§ **WHAT YOU NEED TO DO**: Gather, from the data below, each line in which the word "blue" occurs.

§ **Stored data entries**:
■ ■ ■
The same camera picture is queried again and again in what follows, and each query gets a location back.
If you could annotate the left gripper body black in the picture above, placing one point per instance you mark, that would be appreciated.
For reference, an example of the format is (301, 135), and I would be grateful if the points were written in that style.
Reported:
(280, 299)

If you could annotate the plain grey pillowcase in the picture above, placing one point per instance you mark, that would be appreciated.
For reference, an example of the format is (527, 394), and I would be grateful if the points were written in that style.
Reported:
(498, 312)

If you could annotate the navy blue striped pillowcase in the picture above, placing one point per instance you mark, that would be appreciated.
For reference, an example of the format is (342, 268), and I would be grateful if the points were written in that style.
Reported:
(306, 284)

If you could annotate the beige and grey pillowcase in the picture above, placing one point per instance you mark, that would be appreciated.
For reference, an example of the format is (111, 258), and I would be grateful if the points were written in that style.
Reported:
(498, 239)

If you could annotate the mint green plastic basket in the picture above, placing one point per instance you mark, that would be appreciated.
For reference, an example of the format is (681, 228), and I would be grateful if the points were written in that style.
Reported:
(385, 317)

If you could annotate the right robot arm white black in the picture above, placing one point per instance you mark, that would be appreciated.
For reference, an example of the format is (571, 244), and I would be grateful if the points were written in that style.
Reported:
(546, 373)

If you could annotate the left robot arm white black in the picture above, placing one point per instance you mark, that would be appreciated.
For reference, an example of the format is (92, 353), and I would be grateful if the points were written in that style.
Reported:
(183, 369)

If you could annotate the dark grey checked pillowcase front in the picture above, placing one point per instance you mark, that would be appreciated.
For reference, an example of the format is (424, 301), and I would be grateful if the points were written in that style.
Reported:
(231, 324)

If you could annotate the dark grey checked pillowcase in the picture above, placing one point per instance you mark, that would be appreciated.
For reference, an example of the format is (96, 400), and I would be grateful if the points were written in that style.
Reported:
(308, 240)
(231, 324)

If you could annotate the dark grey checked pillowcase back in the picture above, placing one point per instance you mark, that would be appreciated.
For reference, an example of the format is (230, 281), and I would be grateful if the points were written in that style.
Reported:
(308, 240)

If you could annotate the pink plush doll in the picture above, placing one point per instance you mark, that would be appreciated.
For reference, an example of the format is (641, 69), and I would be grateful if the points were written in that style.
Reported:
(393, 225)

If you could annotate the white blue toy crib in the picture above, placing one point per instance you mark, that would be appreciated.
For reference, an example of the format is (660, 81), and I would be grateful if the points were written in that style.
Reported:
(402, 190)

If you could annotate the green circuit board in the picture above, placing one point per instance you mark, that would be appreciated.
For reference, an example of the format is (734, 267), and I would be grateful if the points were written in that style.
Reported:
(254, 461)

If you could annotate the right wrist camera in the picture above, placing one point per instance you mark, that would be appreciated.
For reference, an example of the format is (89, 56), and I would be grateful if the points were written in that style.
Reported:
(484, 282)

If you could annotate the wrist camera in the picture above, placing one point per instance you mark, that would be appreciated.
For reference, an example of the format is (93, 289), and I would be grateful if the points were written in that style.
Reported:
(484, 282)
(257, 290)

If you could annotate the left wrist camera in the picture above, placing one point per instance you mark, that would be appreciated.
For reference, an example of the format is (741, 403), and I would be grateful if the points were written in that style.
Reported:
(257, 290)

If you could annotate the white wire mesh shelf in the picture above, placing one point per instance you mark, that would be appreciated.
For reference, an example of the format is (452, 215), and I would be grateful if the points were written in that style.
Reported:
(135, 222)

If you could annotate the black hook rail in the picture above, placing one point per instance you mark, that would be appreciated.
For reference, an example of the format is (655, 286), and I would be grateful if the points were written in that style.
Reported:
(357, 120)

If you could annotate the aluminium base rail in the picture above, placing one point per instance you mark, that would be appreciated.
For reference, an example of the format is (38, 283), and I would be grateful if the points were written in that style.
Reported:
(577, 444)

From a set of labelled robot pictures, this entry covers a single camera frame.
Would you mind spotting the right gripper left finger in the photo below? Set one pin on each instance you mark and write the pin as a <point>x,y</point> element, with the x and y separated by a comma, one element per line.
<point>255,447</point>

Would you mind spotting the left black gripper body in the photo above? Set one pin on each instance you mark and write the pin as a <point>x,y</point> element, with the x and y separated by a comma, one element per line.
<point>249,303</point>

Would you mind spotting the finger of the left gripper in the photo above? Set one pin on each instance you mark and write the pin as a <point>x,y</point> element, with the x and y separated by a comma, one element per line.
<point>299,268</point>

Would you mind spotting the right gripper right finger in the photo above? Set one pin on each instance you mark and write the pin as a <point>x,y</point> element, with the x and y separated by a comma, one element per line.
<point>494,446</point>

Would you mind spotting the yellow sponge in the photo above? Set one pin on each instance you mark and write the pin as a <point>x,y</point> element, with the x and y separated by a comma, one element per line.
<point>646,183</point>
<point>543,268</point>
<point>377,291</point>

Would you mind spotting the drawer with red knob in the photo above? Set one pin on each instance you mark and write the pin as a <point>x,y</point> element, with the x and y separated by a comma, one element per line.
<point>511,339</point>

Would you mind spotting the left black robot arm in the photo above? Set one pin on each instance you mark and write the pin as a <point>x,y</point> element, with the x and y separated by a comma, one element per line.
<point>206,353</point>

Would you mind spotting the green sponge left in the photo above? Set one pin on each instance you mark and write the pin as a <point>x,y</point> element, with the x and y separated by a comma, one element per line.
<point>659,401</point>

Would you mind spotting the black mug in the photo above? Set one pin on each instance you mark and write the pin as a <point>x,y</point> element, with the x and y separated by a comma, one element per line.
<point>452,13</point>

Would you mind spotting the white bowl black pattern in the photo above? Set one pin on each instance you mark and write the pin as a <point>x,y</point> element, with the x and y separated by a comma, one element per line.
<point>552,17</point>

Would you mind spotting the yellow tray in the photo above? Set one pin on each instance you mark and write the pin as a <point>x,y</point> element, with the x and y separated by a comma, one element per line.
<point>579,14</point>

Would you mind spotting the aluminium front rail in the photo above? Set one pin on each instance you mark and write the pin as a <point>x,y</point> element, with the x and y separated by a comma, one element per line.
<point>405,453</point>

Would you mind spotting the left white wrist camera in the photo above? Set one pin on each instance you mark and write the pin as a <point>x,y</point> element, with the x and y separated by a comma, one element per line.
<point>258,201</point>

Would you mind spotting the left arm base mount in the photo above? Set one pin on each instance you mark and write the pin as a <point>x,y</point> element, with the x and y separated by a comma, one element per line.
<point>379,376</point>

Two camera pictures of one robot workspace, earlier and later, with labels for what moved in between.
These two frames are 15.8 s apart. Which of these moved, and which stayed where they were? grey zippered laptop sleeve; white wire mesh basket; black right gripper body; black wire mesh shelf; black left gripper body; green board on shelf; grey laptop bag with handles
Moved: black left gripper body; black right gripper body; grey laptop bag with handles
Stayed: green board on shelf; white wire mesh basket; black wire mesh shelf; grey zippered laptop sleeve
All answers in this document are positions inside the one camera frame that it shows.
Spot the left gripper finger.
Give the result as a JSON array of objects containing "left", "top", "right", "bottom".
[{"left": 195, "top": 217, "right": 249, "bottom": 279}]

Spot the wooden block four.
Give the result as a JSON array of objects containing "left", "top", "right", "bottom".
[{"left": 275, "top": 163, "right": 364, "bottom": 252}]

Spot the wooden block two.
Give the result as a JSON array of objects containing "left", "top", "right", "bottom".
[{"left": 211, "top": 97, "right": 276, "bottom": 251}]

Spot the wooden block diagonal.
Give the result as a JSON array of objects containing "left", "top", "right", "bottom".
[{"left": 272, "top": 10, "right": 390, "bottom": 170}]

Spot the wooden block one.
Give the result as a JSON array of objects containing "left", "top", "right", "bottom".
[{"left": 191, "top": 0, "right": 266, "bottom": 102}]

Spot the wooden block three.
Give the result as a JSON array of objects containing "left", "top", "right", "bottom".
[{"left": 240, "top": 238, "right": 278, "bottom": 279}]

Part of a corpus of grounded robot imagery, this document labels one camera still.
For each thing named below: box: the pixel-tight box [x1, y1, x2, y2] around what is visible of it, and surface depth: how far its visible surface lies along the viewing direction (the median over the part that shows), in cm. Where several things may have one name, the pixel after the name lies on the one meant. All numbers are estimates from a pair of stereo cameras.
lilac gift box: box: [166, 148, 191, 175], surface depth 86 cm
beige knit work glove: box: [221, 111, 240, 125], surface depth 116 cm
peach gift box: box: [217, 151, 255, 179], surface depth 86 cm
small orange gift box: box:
■ ■ ■
§ **OUTPUT FOR THIS TASK**:
If you could annotate the navy blue striped pillowcase in the picture above, placing one point per instance you mark, that would be appreciated.
If you could annotate the white blue toy crib in the picture above, placing one point per instance you mark, that would be appreciated.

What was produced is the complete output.